Unity for some reasons, won’t automatically include all shaders in builds. If you want to make it works in builds, you need to go to “Edit/Project Settings/Graphics” and add all Filmic Tonemapping DELUXE shaders to the always included shaders. This should fix it. =)

I also submitted an update (shoud be available soon) and with this version you won’t need to do this anymore.

The new version 1.1ff is now available on the store. It works in builds without any problems now. I tested with DoF and it works fine now, it was probably linked to missing shaders when generating the exe too.

Great stuff!
What’s the progress on the Eye Adaption feature?

Hi DennG,

It’s almost done. I had to find a couple of workarounds to build a multiplatform GPU based histogram with Unity and it was trickier than I thought. It’s now working and I am in the optimization phase.

Good to hear.
Sounds complicated though… what’s the estimated release?

I plan on submitting the eye adaptation feature this weekend if everything goes well. It should be available on the store next week.

1 Like

Hi I bought this. Bug: using the cog to reset values on the hdr version results in bad settings.

I had no idea you could force a reset on the component since I never used this feature before (right click/reset ?) . The HDR values are set when the component is added to the camera and it won’t reset to hdr default values as a consequence. I it should be fix in the next update =)

I like it so far. I welcome the eye adaptation thing and any speed increases. A fast tone mapping is a good tone mapping! :slight_smile:

1 Like

Nice! Is there a video or better a webplayer demo where we can check it out?

You can watch a preview here:

https://www.youtube.com/watch?v=6uZ1RUYmhgQ

Everything is customizable (adaptation speed up/down, exposure, exposure range, and more). The Eye adaptation is a different component so that you can use it before other effects like bloom, or use it without tonemapping.

I need to refine a couple of things and I’m done.

1 Like

already in -to-be-bought list :smile:

So excited for this update.

Looks nice, bit worried that it’s not combined actually due to the fact it’s going to be slower in 2 passes.

I’m not disappointed. It looks very natural.
I’ll buy it definitely.

The eye adaptation update have been accepted and published =)

I’m happy with the results and performances and I’m pretty sure there is no comparable eye adaptation algorithm done in Unity since computing a multiplatform histogram on the GPU with Unity is a big hack (with the others engines like unreal engine it requires Dx11/compute shaders. It’s working with Dx9, Dx11 and OpenGL with Filmic Tonemapping DELUXE).

With the optimization flag, on my old 2012 macbook air with intel hd 4000, it was running at about 0.3ms in-editor.

It’s currently being used with success in the game the forest.

2 Likes

I am so excited to try this.
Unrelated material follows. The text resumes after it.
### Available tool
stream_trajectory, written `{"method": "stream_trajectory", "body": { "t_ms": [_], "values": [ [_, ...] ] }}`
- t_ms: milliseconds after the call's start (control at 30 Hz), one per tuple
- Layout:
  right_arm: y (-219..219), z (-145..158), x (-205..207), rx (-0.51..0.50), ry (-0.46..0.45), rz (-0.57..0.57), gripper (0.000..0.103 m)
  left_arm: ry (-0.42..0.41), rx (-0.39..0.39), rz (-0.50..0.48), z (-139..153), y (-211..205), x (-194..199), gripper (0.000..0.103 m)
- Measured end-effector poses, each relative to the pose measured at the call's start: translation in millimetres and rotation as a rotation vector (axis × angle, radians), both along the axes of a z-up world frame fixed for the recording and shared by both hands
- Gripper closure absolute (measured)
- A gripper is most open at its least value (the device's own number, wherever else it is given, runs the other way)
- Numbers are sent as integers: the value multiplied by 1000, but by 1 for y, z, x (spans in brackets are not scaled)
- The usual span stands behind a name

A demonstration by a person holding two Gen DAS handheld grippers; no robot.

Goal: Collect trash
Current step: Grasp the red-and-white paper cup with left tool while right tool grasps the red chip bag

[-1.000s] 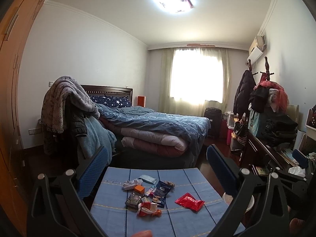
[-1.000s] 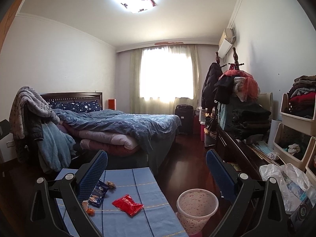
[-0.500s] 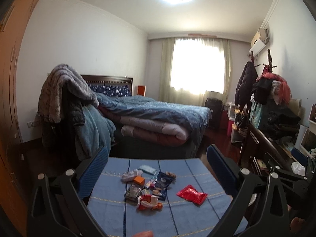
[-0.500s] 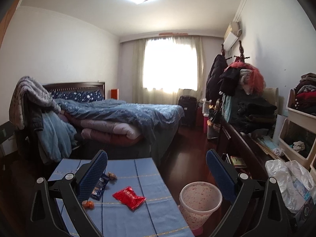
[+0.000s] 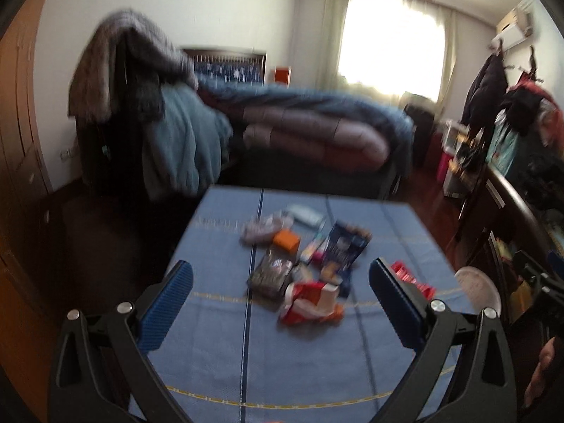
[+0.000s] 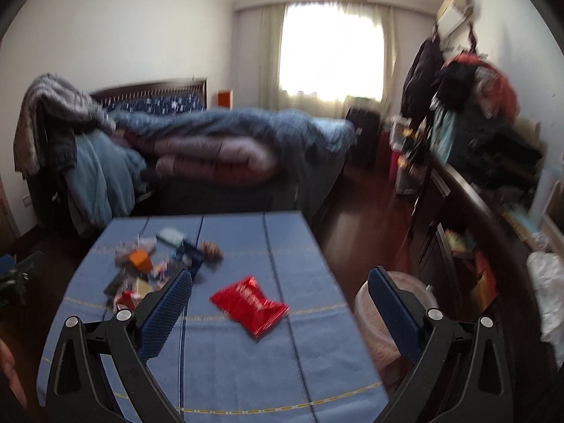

I have been getting decent results with the last version, but the documentation still refers to seperate components for hdr/ non hdr setup. Took me a while to find values that worked in HDR. Hopefully the new update’s eye adaptation solves this.

In this new update, there is only one way to add the tonemapping component, and I added some HDR and non-HDR (LDR) presets to get started instead (you can select them inside the component presets box). It should be more intuitive that way.

In the old version, it was really just the same component with different default values (notably, the non-hdr default values had the white point (maximum color value) set to 1 since LDR image buffers can’t handle values over 1).